Records for the exercise Start Marker
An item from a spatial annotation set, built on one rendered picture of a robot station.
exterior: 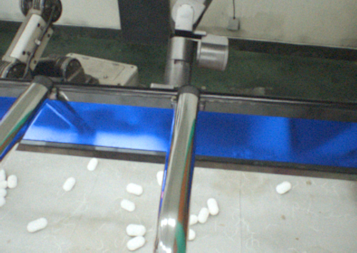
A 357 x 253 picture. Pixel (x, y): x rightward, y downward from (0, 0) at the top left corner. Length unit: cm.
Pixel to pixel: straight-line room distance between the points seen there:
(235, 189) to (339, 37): 219
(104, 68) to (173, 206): 136
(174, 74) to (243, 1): 192
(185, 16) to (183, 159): 44
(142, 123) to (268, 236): 41
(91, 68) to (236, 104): 130
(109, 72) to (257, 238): 110
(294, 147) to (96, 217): 45
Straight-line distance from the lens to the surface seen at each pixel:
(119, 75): 145
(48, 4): 118
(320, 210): 69
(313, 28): 263
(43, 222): 64
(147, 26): 259
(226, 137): 29
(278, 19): 254
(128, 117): 29
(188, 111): 25
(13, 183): 73
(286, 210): 66
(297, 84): 235
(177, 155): 21
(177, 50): 60
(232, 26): 250
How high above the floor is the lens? 129
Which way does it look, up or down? 44 degrees down
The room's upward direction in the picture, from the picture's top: straight up
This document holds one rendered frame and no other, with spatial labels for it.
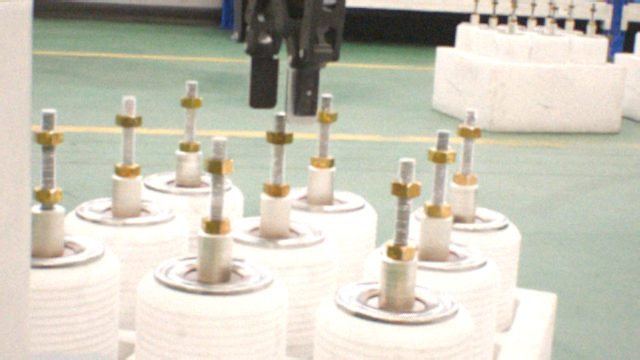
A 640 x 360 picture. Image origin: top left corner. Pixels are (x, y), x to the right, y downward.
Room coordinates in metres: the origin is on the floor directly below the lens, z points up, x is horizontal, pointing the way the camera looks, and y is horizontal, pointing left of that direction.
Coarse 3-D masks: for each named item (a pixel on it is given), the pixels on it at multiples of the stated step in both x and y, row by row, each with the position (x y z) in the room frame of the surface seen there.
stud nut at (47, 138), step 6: (36, 132) 0.71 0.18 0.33; (42, 132) 0.71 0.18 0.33; (48, 132) 0.71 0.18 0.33; (54, 132) 0.71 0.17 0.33; (60, 132) 0.72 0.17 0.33; (36, 138) 0.71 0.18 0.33; (42, 138) 0.71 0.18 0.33; (48, 138) 0.71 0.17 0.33; (54, 138) 0.71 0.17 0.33; (60, 138) 0.72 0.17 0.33; (42, 144) 0.71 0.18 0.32; (48, 144) 0.71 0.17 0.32; (54, 144) 0.71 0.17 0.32
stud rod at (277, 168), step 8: (280, 112) 0.80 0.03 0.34; (280, 120) 0.80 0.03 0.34; (280, 128) 0.80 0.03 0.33; (280, 152) 0.80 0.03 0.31; (272, 160) 0.80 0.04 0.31; (280, 160) 0.80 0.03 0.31; (272, 168) 0.80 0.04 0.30; (280, 168) 0.80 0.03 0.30; (272, 176) 0.80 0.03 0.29; (280, 176) 0.80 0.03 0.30; (272, 184) 0.80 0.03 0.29; (280, 184) 0.80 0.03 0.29
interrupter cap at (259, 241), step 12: (240, 228) 0.80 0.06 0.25; (252, 228) 0.81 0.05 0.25; (300, 228) 0.82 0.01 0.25; (312, 228) 0.82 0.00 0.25; (240, 240) 0.77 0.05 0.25; (252, 240) 0.77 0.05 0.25; (264, 240) 0.77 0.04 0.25; (276, 240) 0.77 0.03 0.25; (288, 240) 0.78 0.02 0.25; (300, 240) 0.78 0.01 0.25; (312, 240) 0.78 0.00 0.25; (324, 240) 0.79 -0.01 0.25
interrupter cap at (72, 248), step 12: (72, 240) 0.74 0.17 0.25; (84, 240) 0.74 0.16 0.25; (96, 240) 0.74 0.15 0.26; (72, 252) 0.72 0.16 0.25; (84, 252) 0.71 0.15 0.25; (96, 252) 0.71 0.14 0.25; (36, 264) 0.68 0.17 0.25; (48, 264) 0.68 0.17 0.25; (60, 264) 0.69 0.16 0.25; (72, 264) 0.69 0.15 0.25; (84, 264) 0.70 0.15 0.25
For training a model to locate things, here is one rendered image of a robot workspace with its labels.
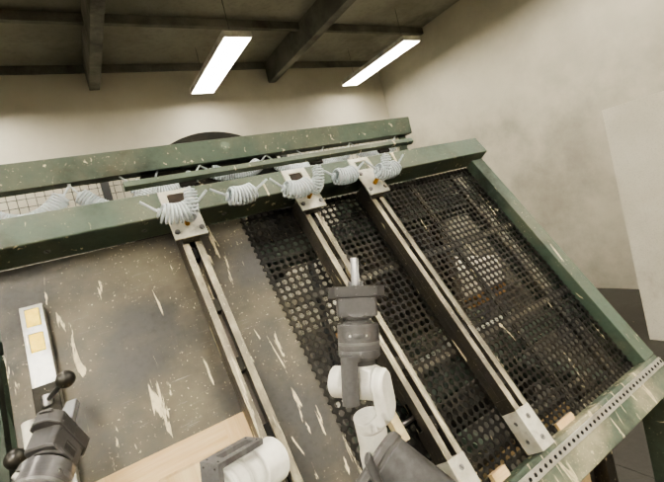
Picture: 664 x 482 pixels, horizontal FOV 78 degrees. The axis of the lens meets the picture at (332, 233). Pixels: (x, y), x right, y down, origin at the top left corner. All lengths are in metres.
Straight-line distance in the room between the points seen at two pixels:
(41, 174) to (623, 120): 4.02
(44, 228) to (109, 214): 0.16
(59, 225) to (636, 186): 4.02
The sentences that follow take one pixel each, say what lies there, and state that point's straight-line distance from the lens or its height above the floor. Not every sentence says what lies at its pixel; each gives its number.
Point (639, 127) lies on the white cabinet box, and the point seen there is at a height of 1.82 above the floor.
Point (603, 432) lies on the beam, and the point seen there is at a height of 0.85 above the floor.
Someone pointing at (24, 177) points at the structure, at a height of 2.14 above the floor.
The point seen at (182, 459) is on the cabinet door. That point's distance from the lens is 1.16.
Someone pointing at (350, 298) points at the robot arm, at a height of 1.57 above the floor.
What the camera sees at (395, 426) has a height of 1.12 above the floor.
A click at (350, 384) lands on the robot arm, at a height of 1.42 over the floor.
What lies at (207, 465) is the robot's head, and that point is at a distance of 0.64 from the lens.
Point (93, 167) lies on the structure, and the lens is 1.86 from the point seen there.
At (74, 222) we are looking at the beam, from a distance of 1.36.
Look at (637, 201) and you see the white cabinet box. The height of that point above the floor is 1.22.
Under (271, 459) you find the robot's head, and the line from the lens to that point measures 0.68.
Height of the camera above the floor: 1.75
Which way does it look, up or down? 3 degrees down
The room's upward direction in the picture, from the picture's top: 14 degrees counter-clockwise
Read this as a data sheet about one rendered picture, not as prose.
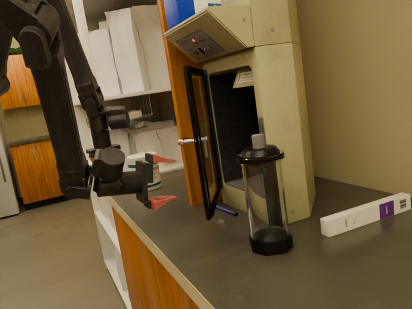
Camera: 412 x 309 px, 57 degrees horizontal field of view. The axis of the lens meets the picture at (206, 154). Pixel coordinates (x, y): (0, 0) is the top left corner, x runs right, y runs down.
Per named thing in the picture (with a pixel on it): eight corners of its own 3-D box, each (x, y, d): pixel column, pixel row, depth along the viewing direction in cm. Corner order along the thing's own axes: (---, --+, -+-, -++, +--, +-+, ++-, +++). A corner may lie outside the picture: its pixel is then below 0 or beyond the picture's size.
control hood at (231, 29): (202, 62, 122) (197, 30, 120) (255, 46, 92) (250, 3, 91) (168, 66, 117) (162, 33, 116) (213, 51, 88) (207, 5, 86)
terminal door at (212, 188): (220, 189, 127) (202, 68, 121) (209, 222, 98) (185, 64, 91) (217, 189, 128) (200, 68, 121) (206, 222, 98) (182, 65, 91)
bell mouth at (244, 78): (270, 82, 122) (268, 64, 121) (306, 77, 106) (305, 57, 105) (222, 89, 115) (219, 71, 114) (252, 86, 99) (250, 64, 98)
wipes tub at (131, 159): (157, 181, 175) (151, 149, 172) (166, 186, 163) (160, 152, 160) (129, 188, 170) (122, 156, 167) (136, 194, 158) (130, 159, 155)
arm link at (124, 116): (89, 92, 124) (83, 100, 116) (124, 87, 124) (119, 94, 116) (98, 126, 129) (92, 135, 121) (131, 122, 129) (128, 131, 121)
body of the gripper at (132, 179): (150, 162, 94) (120, 164, 91) (151, 203, 95) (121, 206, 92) (141, 160, 100) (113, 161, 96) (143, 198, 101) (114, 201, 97)
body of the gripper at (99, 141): (121, 150, 125) (117, 128, 124) (90, 156, 120) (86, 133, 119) (116, 148, 131) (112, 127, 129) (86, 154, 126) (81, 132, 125)
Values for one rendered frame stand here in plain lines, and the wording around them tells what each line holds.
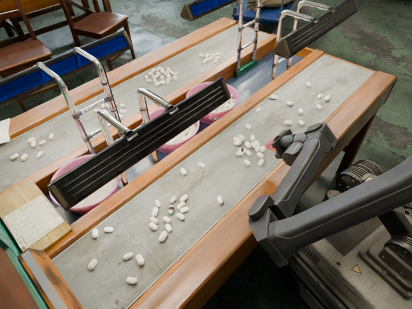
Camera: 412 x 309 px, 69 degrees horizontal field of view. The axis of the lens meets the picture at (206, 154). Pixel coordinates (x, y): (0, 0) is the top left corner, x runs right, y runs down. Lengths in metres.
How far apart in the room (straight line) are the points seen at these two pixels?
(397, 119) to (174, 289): 2.45
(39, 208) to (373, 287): 1.26
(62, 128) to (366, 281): 1.46
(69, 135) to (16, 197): 0.38
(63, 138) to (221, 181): 0.76
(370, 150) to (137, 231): 1.95
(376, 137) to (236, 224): 1.88
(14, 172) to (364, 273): 1.46
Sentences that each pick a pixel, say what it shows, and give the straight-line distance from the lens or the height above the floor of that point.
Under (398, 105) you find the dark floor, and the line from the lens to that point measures 3.14.
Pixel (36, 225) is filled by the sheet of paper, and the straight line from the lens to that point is 1.18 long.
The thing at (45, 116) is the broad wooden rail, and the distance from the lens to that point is 1.64.
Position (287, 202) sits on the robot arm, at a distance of 0.74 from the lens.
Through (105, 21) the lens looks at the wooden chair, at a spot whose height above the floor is 0.46.
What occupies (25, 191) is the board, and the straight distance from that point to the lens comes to 1.31.
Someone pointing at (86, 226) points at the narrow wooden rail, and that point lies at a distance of 1.12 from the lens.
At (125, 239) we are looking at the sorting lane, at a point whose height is 0.74.
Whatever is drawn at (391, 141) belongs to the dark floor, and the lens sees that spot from 2.73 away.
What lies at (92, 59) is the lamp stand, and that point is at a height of 1.12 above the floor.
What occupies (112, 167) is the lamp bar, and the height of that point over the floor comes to 1.07.
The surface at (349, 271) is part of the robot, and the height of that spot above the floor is 0.47.
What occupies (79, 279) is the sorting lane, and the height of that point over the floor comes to 0.74.
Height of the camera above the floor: 1.66
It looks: 47 degrees down
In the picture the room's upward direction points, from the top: 3 degrees counter-clockwise
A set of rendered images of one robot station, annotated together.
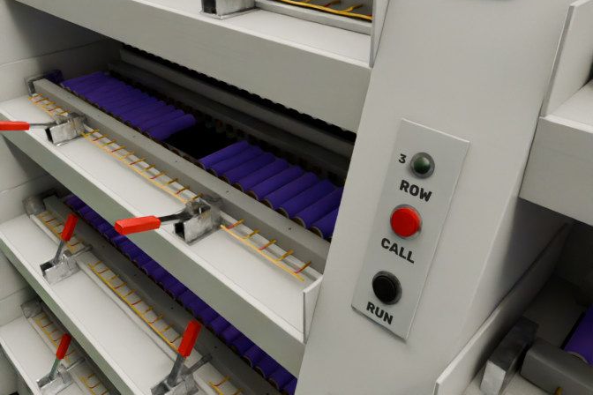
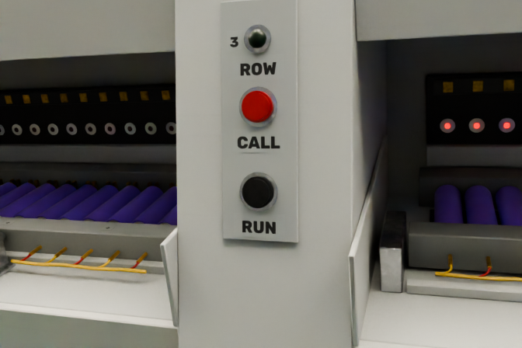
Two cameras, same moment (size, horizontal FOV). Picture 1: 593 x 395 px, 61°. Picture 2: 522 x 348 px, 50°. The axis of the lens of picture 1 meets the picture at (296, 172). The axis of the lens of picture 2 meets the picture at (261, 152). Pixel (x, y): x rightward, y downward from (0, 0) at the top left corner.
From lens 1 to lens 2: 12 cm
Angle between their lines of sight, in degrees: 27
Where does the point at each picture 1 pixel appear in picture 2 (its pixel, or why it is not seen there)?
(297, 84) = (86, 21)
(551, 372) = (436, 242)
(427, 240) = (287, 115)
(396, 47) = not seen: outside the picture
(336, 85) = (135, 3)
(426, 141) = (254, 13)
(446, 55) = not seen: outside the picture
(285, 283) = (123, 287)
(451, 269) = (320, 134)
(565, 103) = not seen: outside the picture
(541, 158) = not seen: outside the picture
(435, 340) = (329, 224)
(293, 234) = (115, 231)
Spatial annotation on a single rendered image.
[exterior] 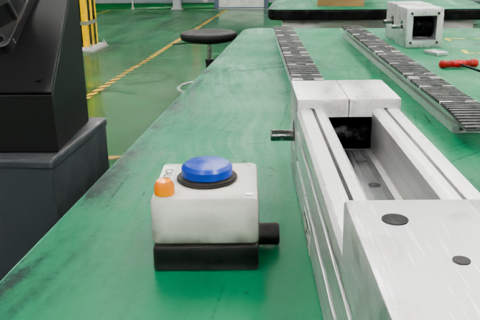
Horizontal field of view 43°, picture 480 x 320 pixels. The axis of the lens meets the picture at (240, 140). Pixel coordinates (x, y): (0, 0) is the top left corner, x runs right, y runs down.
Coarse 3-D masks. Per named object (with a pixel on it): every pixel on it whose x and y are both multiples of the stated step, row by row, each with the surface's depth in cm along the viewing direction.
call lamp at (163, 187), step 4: (156, 180) 45; (160, 180) 45; (164, 180) 45; (168, 180) 45; (156, 184) 45; (160, 184) 45; (164, 184) 45; (168, 184) 45; (172, 184) 45; (156, 188) 45; (160, 188) 45; (164, 188) 45; (168, 188) 45; (172, 188) 45; (156, 192) 45; (160, 192) 45; (164, 192) 45; (168, 192) 45; (172, 192) 45; (160, 196) 45; (164, 196) 45
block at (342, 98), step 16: (352, 80) 67; (368, 80) 67; (304, 96) 60; (320, 96) 60; (336, 96) 60; (352, 96) 60; (368, 96) 59; (384, 96) 59; (336, 112) 59; (352, 112) 59; (368, 112) 59; (336, 128) 61; (352, 128) 61; (368, 128) 61; (352, 144) 61; (368, 144) 61
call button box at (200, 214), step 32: (192, 192) 46; (224, 192) 46; (256, 192) 46; (160, 224) 45; (192, 224) 45; (224, 224) 45; (256, 224) 45; (160, 256) 46; (192, 256) 46; (224, 256) 46; (256, 256) 46
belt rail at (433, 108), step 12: (348, 36) 162; (360, 48) 145; (372, 60) 131; (384, 72) 119; (396, 72) 110; (408, 84) 104; (420, 96) 95; (432, 108) 89; (444, 120) 83; (456, 132) 80; (468, 132) 80
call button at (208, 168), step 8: (192, 160) 49; (200, 160) 49; (208, 160) 48; (216, 160) 48; (224, 160) 49; (184, 168) 47; (192, 168) 47; (200, 168) 47; (208, 168) 47; (216, 168) 47; (224, 168) 47; (184, 176) 47; (192, 176) 47; (200, 176) 46; (208, 176) 46; (216, 176) 46; (224, 176) 47
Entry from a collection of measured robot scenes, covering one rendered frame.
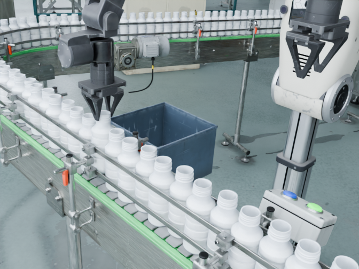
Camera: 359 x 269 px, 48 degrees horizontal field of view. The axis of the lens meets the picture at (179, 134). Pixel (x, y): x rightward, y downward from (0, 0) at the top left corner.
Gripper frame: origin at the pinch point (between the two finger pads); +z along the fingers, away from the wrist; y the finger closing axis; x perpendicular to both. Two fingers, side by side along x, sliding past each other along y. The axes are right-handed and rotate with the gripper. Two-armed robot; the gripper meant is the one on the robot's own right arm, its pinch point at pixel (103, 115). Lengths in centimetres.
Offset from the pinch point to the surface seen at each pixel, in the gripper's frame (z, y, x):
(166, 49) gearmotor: 22, -116, -101
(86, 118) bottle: 2.1, 1.9, -5.1
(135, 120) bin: 28, -43, -41
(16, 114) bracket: 13.9, 4.9, -43.2
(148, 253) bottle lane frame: 24.4, 5.8, 25.7
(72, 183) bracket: 15.4, 10.7, 1.4
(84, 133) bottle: 6.1, 2.7, -4.9
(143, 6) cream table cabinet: 38, -265, -304
Records for the exercise End Marker
(Assigned task):
Copy every line of the records above that contains "named".

(Problem solution):
Coarse 3-D masks: for each named item (a pixel on it is given), the pixels on it at multiples of the stated step in both x and y, row by row, each with the position (x y z) in the room frame of the surface seen there.
Per named thing in the picture (with a pixel on it): eight corners of its own 3-D box, each (x, y, d): pixel column, pixel row, depth along the viewing direction in cm. Corner order along the thing's own axes: (---, --+, -+-, -++, +--, +-+, ++-, +++). A corner may lie outside the picture: its pixel is then below 0 or beyond the picture's size.
Coarse 3-D masks. Per named object (with a pixel on it): every pixel on it whose x and y are both multiples of the stated step, row by row, each with the surface's depth in cm along the viewing direction.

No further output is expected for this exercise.